▸ **Prompt**: Scan the data below. Pull out each line where "what" occurs.

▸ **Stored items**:
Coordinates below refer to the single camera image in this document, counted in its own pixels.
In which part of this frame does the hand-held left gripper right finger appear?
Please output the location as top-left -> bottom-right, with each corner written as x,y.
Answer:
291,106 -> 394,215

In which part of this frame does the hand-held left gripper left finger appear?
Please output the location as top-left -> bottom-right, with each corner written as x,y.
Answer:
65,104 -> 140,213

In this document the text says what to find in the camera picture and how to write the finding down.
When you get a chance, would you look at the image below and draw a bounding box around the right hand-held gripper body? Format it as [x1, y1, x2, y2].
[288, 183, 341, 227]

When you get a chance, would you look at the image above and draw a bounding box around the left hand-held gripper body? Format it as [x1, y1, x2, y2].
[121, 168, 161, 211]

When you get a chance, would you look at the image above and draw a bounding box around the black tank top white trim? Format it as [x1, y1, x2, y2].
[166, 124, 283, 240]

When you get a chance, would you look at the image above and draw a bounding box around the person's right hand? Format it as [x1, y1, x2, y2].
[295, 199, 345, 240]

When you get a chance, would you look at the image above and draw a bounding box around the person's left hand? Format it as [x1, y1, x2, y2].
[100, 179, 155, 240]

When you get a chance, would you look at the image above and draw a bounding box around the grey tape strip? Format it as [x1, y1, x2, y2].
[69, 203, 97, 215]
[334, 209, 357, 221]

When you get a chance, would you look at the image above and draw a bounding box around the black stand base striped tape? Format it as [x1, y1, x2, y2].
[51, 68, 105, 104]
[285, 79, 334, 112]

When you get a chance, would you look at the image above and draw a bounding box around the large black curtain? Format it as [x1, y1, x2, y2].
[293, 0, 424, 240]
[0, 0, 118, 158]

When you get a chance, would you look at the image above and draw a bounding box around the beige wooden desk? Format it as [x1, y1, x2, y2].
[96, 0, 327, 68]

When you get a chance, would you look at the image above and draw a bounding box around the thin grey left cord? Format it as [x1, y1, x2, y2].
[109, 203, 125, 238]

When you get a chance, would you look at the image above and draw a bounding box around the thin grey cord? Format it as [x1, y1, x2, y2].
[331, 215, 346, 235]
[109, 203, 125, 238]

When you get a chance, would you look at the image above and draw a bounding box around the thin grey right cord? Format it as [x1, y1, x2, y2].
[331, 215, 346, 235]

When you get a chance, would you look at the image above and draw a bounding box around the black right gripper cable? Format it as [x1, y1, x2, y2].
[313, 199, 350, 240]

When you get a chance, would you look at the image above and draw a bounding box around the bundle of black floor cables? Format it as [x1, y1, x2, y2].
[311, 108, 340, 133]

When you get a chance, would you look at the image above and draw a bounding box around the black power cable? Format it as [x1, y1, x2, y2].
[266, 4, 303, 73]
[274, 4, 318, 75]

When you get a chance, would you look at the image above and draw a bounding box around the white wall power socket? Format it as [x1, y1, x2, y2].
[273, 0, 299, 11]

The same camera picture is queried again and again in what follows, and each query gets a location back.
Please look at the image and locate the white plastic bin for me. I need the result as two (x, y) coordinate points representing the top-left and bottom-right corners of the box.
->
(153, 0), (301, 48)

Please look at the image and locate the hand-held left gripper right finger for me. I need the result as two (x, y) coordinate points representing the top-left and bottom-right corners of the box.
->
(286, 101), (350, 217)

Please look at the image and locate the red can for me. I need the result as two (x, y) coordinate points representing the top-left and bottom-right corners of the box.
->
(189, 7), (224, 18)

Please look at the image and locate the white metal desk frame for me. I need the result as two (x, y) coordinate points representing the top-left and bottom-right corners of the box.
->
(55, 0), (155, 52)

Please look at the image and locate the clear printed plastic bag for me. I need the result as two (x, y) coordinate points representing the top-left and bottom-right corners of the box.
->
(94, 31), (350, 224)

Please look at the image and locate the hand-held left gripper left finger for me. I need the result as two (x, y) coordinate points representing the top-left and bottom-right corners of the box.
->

▸ **Answer for this exercise**:
In this document the text says what to find in the camera picture and how to write the finding down.
The same camera picture is queried again and again in what follows, and each query gets a location back.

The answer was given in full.